▸ **WHAT TO WORK ON**: Print the listing as it stands, omitting all images.

::: STORED DATA :::

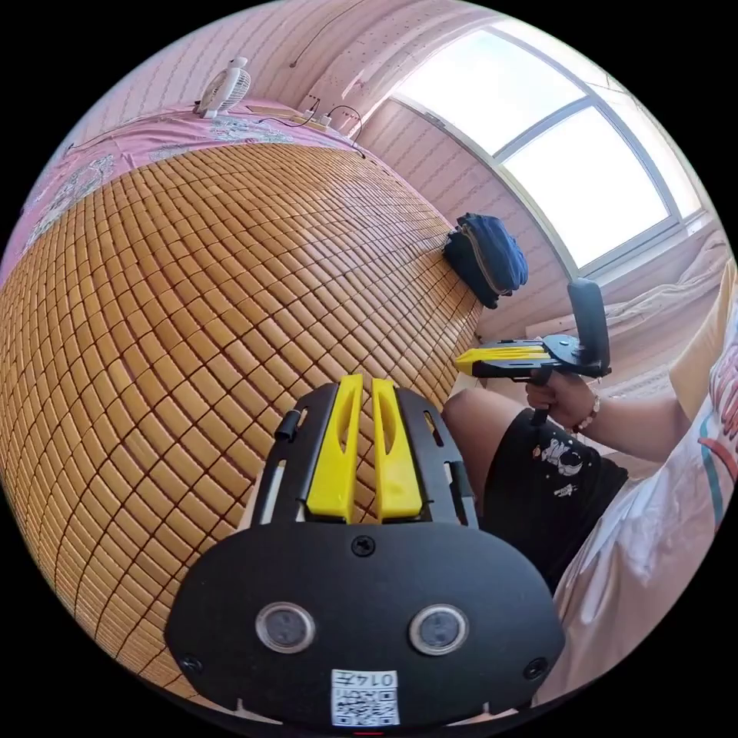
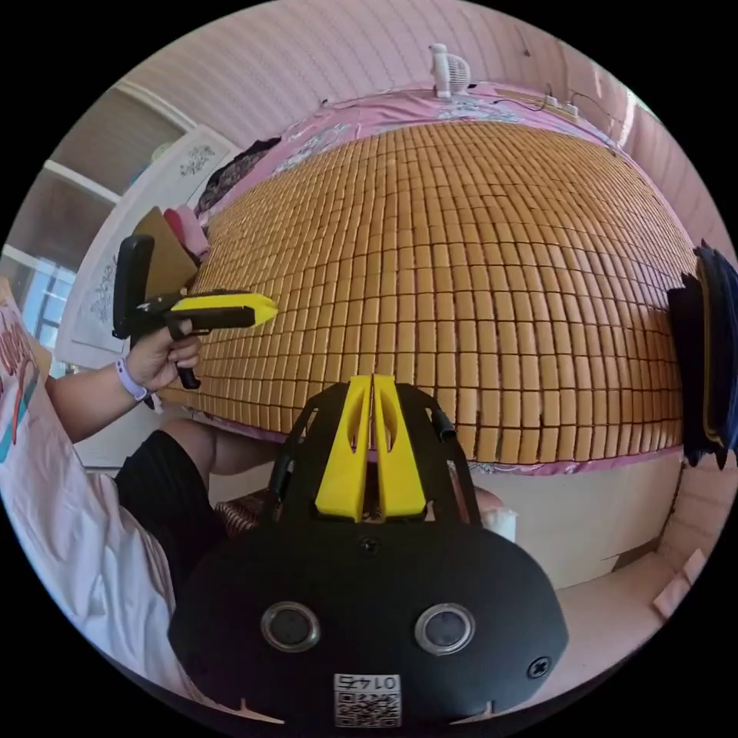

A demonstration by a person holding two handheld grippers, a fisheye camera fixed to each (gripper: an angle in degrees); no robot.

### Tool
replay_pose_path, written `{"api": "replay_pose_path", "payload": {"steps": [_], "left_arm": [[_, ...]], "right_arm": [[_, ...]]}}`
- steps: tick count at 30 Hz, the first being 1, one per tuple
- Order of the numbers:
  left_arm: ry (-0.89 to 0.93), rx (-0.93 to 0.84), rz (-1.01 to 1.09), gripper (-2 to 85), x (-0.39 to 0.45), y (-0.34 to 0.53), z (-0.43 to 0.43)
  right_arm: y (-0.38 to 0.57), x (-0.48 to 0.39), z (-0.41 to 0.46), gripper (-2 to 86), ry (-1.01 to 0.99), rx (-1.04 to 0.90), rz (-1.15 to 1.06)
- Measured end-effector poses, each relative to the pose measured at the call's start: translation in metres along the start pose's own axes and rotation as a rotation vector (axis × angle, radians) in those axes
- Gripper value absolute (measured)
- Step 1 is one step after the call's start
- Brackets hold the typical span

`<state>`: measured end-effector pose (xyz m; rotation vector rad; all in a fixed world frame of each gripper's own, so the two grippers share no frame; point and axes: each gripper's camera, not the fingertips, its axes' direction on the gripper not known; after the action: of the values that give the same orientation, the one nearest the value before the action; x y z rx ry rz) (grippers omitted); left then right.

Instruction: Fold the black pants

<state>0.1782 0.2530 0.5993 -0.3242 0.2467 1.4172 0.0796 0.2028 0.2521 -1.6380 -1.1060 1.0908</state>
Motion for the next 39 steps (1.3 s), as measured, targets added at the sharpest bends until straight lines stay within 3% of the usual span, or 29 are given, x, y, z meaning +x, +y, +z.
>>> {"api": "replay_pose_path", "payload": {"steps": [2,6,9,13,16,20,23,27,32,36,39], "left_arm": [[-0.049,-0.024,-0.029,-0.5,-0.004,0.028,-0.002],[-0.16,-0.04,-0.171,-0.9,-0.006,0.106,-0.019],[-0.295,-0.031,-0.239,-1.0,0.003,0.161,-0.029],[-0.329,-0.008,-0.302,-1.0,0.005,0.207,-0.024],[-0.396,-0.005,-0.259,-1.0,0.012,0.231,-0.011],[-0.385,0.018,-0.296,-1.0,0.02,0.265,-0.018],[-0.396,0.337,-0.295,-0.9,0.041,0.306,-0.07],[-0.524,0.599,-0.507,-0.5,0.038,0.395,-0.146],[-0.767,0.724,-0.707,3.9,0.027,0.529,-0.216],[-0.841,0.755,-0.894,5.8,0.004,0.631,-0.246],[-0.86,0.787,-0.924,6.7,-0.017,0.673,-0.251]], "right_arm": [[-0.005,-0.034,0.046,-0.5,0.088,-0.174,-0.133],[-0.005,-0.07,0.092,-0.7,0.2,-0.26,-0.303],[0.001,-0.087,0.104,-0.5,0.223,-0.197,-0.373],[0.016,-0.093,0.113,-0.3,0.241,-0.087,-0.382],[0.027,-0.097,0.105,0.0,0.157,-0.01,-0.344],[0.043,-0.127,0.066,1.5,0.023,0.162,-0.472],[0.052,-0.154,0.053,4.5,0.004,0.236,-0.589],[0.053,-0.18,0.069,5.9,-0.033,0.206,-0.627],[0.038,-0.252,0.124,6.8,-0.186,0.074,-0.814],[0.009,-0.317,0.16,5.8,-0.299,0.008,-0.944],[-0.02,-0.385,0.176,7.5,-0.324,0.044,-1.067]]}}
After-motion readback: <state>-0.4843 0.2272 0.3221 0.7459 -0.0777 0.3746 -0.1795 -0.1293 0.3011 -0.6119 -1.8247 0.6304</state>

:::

▸ **ANSWER TO THE PROBLEM**:
A demonstration by a person holding two handheld grippers, a fisheye camera fixed to each (gripper: an angle in degrees); no robot.

### Tool
replay_pose_path, written `{"api": "replay_pose_path", "payload": {"steps": [_], "left_arm": [[_, ...]], "right_arm": [[_, ...]]}}`
- steps: tick count at 30 Hz, the first being 1, one per tuple
- Order of the numbers:
  left_arm: ry (-0.89 to 0.93), rx (-0.93 to 0.84), rz (-1.01 to 1.09), gripper (-2 to 85), x (-0.39 to 0.45), y (-0.34 to 0.53), z (-0.43 to 0.43)
  right_arm: y (-0.38 to 0.57), x (-0.48 to 0.39), z (-0.41 to 0.46), gripper (-2 to 86), ry (-1.01 to 0.99), rx (-1.04 to 0.90), rz (-1.15 to 1.06)
- Measured end-effector poses, each relative to the pose measured at the call's start: translation in metres along the start pose's own axes and rotation as a rotation vector (axis × angle, radians) in those axes
- Gripper value absolute (measured)
- Step 1 is one step after the call's start
- Brackets hold the typical span

`<state>`: measured end-effector pose (xyz m; rotation vector rad; all in a fixed world frame of each gripper's own, so the two grippers share no frame; point and axes: each gripper's camera, not the fingertips, its axes' direction on the gripper not known; after the action: of the values that give the same orientation, the one nearest the value before the action; x y z rx ry rz) (grippers omitted); left then right.

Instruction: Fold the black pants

<state>0.1782 0.2530 0.5993 -0.3242 0.2467 1.4172 0.0796 0.2028 0.2521 -1.6380 -1.1060 1.0908</state>
Motion for the next 39 steps (1.3 s), as measured, targets added at the sharpest bends until straight lines stay within 3% of the usual span, or 29 are given, x, y, z meaning +x, +y, +z.
>>> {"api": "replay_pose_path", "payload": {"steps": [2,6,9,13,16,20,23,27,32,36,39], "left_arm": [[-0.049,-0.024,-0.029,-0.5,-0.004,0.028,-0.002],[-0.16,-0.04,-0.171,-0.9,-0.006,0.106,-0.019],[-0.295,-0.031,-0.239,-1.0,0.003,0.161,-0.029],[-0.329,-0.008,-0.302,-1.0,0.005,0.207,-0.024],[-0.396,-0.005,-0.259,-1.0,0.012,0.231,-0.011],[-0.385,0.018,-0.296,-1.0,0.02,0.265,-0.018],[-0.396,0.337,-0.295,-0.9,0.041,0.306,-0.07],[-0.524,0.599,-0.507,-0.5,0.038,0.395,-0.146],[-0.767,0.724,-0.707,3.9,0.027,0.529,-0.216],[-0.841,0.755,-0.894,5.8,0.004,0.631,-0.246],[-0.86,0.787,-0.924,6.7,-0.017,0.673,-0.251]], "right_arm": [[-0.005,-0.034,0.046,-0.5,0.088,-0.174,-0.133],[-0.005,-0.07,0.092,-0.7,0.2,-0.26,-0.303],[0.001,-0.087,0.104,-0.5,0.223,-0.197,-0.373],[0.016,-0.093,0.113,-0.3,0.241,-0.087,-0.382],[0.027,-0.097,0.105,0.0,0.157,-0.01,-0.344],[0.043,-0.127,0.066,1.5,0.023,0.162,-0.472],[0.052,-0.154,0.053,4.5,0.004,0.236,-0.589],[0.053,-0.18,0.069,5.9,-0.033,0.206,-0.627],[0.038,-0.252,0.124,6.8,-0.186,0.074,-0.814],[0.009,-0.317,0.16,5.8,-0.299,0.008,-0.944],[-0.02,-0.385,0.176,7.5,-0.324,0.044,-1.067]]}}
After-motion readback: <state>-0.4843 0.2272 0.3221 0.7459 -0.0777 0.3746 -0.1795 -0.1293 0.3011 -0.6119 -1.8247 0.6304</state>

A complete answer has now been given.